(Stored entries)
■ ■ ■ ■ ■

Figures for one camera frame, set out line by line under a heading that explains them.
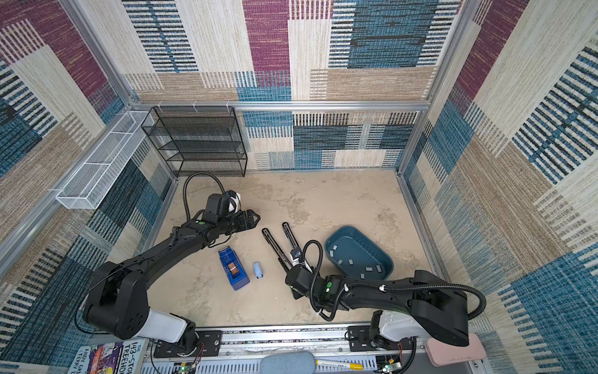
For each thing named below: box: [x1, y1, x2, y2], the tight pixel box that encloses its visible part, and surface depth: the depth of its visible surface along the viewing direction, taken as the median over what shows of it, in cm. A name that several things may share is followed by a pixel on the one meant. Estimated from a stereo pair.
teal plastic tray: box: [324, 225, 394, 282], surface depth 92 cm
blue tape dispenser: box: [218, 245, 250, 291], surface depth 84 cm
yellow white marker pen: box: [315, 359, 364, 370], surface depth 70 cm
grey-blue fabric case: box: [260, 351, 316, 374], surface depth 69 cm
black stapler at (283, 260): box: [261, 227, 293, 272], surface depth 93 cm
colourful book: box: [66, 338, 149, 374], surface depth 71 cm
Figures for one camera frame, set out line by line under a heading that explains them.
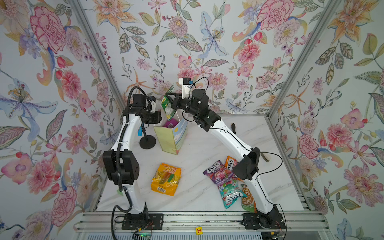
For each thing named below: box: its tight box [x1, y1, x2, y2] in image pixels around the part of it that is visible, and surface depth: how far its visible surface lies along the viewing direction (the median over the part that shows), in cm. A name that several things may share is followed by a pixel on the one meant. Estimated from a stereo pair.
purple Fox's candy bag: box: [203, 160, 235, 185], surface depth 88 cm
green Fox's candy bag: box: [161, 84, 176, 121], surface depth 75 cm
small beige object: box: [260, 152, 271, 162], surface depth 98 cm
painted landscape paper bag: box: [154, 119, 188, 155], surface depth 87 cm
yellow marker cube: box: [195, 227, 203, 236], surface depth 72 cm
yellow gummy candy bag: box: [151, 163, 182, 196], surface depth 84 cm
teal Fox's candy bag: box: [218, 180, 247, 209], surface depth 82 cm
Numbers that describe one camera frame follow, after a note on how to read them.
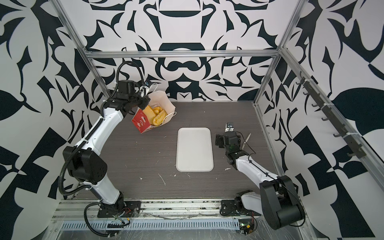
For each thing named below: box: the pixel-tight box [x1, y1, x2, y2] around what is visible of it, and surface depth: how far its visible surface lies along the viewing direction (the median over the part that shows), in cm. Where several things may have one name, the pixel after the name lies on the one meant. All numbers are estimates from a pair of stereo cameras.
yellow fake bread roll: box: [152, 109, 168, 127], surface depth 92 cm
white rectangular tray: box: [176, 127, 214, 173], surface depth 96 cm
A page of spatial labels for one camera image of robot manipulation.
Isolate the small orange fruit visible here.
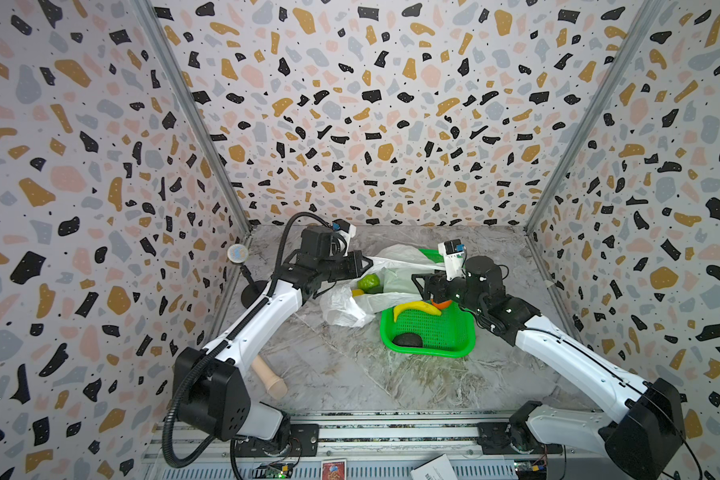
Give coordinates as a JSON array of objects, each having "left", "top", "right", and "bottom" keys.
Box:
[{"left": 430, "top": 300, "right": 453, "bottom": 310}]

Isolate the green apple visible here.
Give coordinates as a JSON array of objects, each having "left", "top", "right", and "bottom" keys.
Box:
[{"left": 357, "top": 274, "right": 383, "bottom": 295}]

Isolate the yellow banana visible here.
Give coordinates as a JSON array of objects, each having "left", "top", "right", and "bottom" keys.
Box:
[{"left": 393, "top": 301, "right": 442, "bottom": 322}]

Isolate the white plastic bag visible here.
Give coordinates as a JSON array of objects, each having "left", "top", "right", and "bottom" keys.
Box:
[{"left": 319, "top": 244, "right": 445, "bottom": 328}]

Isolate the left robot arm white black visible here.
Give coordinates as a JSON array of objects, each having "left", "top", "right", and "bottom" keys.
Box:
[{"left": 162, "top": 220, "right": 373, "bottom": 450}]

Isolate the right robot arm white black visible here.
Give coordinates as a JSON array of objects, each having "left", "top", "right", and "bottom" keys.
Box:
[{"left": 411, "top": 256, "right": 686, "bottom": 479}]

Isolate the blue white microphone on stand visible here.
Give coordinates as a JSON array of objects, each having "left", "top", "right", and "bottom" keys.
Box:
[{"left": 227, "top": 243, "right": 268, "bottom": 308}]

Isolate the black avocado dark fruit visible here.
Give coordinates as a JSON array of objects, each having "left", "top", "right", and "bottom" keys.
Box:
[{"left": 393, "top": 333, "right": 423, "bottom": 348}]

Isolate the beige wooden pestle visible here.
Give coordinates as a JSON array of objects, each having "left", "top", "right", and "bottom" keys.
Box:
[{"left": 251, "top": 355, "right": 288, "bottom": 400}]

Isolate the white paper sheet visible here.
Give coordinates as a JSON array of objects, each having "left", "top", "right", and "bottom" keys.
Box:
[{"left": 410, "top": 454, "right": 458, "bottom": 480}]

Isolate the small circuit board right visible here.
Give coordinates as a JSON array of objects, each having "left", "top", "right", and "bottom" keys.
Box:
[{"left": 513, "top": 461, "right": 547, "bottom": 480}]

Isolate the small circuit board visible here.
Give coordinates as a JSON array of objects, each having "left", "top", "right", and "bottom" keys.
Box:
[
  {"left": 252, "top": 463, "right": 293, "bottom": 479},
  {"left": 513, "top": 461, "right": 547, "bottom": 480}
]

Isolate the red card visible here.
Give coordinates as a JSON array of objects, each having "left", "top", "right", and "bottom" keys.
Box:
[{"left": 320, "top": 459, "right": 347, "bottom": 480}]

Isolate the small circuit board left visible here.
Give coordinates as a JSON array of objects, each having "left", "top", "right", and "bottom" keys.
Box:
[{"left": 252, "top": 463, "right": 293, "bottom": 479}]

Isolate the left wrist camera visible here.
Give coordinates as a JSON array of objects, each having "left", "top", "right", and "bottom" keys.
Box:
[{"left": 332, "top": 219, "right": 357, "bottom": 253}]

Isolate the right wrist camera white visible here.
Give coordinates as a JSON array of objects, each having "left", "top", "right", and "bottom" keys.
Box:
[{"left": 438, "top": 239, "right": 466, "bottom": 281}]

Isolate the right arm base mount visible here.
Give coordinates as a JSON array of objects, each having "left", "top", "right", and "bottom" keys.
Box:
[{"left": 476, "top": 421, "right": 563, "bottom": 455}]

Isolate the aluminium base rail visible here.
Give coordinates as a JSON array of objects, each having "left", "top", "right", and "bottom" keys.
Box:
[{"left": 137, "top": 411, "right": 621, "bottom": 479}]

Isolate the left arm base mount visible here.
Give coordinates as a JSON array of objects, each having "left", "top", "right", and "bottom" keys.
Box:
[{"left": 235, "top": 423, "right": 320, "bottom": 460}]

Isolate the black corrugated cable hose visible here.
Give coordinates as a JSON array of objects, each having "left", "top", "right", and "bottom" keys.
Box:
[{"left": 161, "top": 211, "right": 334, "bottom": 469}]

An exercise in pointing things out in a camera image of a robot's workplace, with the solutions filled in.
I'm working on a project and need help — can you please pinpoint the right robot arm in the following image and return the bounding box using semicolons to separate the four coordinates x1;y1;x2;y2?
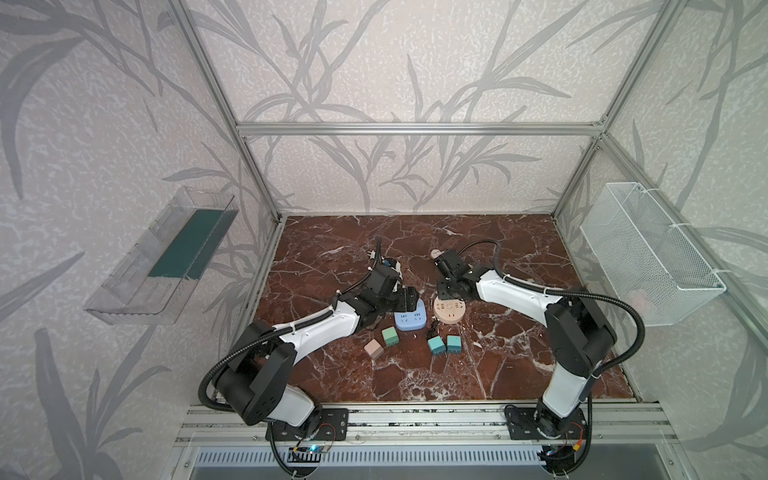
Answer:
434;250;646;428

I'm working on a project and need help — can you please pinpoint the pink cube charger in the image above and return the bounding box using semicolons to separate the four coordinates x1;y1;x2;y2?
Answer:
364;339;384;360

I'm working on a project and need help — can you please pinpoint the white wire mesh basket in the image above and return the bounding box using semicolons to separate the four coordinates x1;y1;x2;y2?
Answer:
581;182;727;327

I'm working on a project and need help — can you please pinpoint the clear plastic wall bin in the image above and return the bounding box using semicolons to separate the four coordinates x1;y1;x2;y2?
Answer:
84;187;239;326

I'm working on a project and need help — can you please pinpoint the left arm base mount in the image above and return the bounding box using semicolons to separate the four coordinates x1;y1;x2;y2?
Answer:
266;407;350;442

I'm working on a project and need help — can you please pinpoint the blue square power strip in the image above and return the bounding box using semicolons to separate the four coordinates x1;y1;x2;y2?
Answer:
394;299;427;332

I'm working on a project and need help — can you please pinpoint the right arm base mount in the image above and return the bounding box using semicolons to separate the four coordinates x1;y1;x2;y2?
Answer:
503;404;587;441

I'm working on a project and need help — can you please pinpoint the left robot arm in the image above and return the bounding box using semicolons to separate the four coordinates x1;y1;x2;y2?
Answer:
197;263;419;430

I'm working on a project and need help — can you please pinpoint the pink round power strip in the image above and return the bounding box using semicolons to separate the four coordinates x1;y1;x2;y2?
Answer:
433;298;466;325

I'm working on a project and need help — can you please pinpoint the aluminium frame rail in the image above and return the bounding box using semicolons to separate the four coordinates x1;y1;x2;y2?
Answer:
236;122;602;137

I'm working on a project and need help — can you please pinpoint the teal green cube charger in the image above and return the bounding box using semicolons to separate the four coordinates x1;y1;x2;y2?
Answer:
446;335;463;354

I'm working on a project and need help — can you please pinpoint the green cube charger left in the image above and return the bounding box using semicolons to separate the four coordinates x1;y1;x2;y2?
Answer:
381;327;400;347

■ ■ ■ ■ ■

> **Your objective**
Please give again the lines above between the line holding "Isolate the right wrist" and the line holding "Isolate the right arm", inclusive, exactly as they are and with nothing added.

> **Task result**
Isolate the right wrist camera white visible here.
Give coordinates as a JSON array of objects, each having "left", "top", "right", and "bottom" keys.
Box:
[{"left": 438, "top": 239, "right": 466, "bottom": 281}]

Isolate the right arm base mount visible here.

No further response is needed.